The time t can be replaced as the independent variable in this equation by the depth h, by combining Eqn. 9 with Eqn. 2 to yield: $$ 2g h=v_x^2\left[1-\left(\frac{a}{A}\right)^2\right]-h\left(\frac{a}{A}\right)^2\frac{dv_x^2}{dh}\tag{10}$$ Note that the second term on the right hand side involves the derivative of $v_x^2$ with respect to h. This term captures the effects of the portion of the fluid acceleration that is omitted from the steady flow version of the Bernoulli equation.

MODEL SOLUTION Equation Eqn. 10 of the previous post tells us that the velocity of the effluent stream from the tank $v_x$ will be a function of the area ratio a/A, the initial depth of the (inviscid) fluid in the tank $h_0$, and the fluid depth at any arbitrary time t, h(t). The general analytic solution to this equation, subject to the initial condition $v_x=0$ at $h=h_0$ is given by:$$v_x=\sqrt{2gh\frac{\left[1-(h/h_0)^{\frac{1-2r}{r}}\right]}{1-2r}}\tag{11}$$where $r=(a/A)^2$. For the special limiting cases in which $r=1/\sqrt{2}$ and $r=1$, this solution reduces to: $$v_x=\sqrt{-4gh\ln(h/h_0)}\tag{for r=1/√2}$$ $$v_x=\sqrt{2g(h_0-h)}\tag{for r = 1}$$ For the case of r =1 (i.e., the case in which the exit hole area is equal to the tank area), the above equation for the efflux velocity $v_x$ is, as expected, just that predicted for free fall.
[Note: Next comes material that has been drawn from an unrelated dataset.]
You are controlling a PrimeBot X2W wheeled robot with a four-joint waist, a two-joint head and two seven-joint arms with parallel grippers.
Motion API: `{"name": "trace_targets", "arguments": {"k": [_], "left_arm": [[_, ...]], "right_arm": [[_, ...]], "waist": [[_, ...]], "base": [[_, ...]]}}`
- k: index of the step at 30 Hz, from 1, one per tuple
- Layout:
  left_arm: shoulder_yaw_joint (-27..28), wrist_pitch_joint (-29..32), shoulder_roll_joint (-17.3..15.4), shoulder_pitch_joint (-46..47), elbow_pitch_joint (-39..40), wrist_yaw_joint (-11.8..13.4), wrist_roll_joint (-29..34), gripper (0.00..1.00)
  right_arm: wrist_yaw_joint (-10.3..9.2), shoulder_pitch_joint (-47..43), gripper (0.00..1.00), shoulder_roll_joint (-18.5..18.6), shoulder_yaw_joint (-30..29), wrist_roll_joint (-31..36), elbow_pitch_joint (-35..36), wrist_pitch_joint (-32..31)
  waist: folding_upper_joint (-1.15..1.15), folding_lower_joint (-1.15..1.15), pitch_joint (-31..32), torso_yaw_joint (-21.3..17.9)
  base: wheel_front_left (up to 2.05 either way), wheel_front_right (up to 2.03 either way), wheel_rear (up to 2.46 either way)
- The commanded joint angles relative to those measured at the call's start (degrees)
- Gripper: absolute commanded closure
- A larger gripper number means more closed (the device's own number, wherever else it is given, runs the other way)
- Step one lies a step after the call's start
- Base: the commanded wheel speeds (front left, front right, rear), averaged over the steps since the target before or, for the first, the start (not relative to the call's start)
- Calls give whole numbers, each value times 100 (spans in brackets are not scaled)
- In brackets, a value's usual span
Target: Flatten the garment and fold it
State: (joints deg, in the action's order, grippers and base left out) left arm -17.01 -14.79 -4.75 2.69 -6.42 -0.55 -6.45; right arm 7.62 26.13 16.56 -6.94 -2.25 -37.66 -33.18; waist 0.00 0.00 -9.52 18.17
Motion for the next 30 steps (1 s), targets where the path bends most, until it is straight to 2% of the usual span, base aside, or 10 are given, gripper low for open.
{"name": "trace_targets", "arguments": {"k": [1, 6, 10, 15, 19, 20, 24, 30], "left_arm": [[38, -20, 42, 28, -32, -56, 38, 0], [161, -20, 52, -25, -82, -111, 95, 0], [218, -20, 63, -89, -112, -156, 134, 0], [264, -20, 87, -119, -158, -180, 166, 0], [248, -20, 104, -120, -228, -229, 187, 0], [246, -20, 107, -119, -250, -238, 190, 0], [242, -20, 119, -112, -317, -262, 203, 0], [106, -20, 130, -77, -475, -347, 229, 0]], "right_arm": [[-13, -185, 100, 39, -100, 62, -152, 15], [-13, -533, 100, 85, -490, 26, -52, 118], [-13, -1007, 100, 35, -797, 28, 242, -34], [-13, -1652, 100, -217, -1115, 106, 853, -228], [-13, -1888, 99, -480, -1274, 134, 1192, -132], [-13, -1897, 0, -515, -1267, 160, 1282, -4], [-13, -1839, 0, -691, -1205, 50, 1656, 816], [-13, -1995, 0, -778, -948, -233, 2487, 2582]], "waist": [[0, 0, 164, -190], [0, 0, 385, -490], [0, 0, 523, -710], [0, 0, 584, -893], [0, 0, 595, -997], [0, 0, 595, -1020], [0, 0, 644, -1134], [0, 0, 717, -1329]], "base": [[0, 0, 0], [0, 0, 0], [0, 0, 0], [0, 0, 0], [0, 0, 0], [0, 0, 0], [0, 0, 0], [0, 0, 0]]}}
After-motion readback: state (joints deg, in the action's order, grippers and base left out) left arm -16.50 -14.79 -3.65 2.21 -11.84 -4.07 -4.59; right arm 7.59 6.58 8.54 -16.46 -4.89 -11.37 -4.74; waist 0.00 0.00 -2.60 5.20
MODEL RESULTS The results calculated from Eqn. 11 for the efflux $v_x$ (normalized by $\sqrt{2gh_0}$ as a function of the (dimensionless) fluid depth ratio $h/h_0$ and the (dimensionless) area ratio a/A are shown in the figure below.enter image description here In all cases, the efflux velocity is equal to zero initially (i.e., when $h = h_0$), and then rises rapidly as the fluid, both inside the tank and in the efflux, accelerates. However, as the depth of fluid in the tank continues to decrease, the efflux velocity passes through a maximum and then begins to decrease. Eventually, as the fluid depth approaches zero, the efflux velocity, of course, also drops to zero. (In the case of a/A = 1, the maximum velocity is attained just as the tank reaches empty.)

It is also of interest to compare $v_x$ with the Torricelli velocity calculated on the basis of the instantaneous depth of fluid in the tank h(t), rather than on the depth at time zero. The figure below shows the efflux velocity $v_x$ normalized in terms of the Torricelli velocity calculated on the basis of the instantaneous depth h(t) plotted as a function of dimensionless depth $h/h_0$ at a selection of values of the area ratio a/A. enter image description here

According to the results in the figure, for (small) values of the area ratio a/A less than 0.5, the dimensionless efflux velocity $v_x/\sqrt{2gh(t)}$ levels off to a constant value as the depth of fluid in the tank decreases. The smaller the value of a/A, the more rapidly the dimensionless velocity levels off. From our analytic solution (Eqn. 11), the value to which the dimensionless velocity levels off is given by: $$(v_x)_{level}=\sqrt{\frac{2gh(t)}{[1-2(a/A)^2]}}\tag{12}$$ For the case of a/A = 0.1, for example, we see from the figure that, once the depth h(t) has decreased to about 90% of the initial depth $h_0$, the velocity has already leveled off.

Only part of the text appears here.